• EXERCISE AIM
Filter the entries beneath this task, copying only the lines that hold the word "black".

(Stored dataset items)
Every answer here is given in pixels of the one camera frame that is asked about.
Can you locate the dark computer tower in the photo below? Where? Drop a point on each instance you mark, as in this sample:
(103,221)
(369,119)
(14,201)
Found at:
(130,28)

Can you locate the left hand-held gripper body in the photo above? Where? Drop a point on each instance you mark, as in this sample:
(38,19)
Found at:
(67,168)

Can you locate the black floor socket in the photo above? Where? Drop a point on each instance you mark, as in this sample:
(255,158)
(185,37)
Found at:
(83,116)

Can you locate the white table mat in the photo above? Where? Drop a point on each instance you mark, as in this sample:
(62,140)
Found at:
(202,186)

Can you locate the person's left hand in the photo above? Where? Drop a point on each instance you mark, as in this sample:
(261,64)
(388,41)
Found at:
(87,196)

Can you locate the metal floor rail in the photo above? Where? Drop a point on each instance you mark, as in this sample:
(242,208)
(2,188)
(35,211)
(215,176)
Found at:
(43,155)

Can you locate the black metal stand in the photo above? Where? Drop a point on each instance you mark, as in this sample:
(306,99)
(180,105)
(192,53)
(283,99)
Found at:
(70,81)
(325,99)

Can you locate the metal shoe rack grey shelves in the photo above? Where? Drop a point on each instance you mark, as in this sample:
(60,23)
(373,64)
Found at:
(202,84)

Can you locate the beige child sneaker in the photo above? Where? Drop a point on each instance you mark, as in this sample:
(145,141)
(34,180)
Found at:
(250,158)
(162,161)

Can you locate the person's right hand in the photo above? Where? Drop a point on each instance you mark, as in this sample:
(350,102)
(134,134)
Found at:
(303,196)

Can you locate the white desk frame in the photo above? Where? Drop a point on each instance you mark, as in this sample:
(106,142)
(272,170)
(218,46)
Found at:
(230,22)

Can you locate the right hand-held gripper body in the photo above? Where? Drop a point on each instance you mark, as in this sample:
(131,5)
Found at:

• FINISHED EXERCISE
Can you locate the black floor socket in the photo above? Where? Drop a point on each instance you mark, as in this sample:
Can you locate the black metal stand in the photo above? Where? Drop a point on each instance you mark, as in this sample:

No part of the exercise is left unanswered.